**Problem description**
Because the listing below is to be kept intact, restate all of it word for word.

▼▼▼

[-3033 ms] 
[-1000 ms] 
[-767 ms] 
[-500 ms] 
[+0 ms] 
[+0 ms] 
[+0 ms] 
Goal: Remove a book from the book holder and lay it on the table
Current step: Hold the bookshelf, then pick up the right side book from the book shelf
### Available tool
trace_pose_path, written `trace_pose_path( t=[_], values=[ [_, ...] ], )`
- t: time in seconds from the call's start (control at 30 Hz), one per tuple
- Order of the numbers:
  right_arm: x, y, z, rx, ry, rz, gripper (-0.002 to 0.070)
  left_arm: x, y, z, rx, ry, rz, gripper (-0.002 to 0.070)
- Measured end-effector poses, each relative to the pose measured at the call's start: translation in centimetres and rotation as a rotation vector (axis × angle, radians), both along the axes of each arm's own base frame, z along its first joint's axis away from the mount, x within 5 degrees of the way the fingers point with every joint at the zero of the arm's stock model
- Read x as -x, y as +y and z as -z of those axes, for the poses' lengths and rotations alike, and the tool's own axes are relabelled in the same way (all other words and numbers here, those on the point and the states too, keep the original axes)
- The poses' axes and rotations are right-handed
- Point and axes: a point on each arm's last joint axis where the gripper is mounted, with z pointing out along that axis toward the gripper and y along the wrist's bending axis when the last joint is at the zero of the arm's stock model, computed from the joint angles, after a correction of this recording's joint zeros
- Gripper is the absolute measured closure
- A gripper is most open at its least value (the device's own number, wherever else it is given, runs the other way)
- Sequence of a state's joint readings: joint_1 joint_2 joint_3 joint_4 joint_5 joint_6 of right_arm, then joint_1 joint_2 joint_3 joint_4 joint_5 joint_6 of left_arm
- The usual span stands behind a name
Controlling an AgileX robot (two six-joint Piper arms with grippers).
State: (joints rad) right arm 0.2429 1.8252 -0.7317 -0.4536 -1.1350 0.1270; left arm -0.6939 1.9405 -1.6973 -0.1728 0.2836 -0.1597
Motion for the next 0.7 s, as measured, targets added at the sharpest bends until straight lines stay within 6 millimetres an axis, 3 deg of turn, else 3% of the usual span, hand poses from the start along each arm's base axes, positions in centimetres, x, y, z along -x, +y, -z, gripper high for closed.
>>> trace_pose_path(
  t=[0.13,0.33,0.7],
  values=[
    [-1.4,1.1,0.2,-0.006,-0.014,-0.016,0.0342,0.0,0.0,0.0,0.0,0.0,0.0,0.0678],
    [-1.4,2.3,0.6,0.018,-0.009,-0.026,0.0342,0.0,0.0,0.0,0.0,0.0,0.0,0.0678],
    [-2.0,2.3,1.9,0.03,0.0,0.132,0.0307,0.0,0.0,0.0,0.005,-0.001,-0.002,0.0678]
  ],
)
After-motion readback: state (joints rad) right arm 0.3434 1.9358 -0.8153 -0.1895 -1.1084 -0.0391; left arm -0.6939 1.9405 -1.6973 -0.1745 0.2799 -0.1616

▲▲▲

**Task answer**
[-3033 ms] 
[-1000 ms] 
[-767 ms] 
[-500 ms] 
[+0 ms] 
[+0 ms] 
[+0 ms] 
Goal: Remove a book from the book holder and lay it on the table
Current step: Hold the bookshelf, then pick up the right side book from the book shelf
### Available tool
trace_pose_path, written `trace_pose_path( t=[_], values=[ [_, ...] ], )`
- t: time in seconds from the call's start (control at 30 Hz), one per tuple
- Order of the numbers:
  right_arm: x, y, z, rx, ry, rz, gripper (-0.002 to 0.070)
  left_arm: x, y, z, rx, ry, rz, gripper (-0.002 to 0.070)
- Measured end-effector poses, each relative to the pose measured at the call's start: translation in centimetres and rotation as a rotation vector (axis × angle, radians), both along the axes of each arm's own base frame, z along its first joint's axis away from the mount, x within 5 degrees of the way the fingers point with every joint at the zero of the arm's stock model
- Read x as -x, y as +y and z as -z of those axes, for the poses' lengths and rotations alike, and the tool's own axes are relabelled in the same way (all other words and numbers here, those on the point and the states too, keep the original axes)
- The poses' axes and rotations are right-handed
- Point and axes: a point on each arm's last joint axis where the gripper is mounted, with z pointing out along that axis toward the gripper and y along the wrist's bending axis when the last joint is at the zero of the arm's stock model, computed from the joint angles, after a correction of this recording's joint zeros
- Gripper is the absolute measured closure
- A gripper is most open at its least value (the device's own number, wherever else it is given, runs the other way)
- Sequence of a state's joint readings: joint_1 joint_2 joint_3 joint_4 joint_5 joint_6 of right_arm, then joint_1 joint_2 joint_3 joint_4 joint_5 joint_6 of left_arm
- The usual span stands behind a name
Controlling an AgileX robot (two six-joint Piper arms with grippers).
State: (joints rad) right arm 0.2429 1.8252 -0.7317 -0.4536 -1.1350 0.1270; left arm -0.6939 1.9405 -1.6973 -0.1728 0.2836 -0.1597
Motion for the next 0.7 s, as measured, targets added at the sharpest bends until straight lines stay within 6 millimetres an axis, 3 deg of turn, else 3% of the usual span, hand poses from the start along each arm's base axes, positions in centimetres, x, y, z along -x, +y, -z, gripper high for closed.
>>> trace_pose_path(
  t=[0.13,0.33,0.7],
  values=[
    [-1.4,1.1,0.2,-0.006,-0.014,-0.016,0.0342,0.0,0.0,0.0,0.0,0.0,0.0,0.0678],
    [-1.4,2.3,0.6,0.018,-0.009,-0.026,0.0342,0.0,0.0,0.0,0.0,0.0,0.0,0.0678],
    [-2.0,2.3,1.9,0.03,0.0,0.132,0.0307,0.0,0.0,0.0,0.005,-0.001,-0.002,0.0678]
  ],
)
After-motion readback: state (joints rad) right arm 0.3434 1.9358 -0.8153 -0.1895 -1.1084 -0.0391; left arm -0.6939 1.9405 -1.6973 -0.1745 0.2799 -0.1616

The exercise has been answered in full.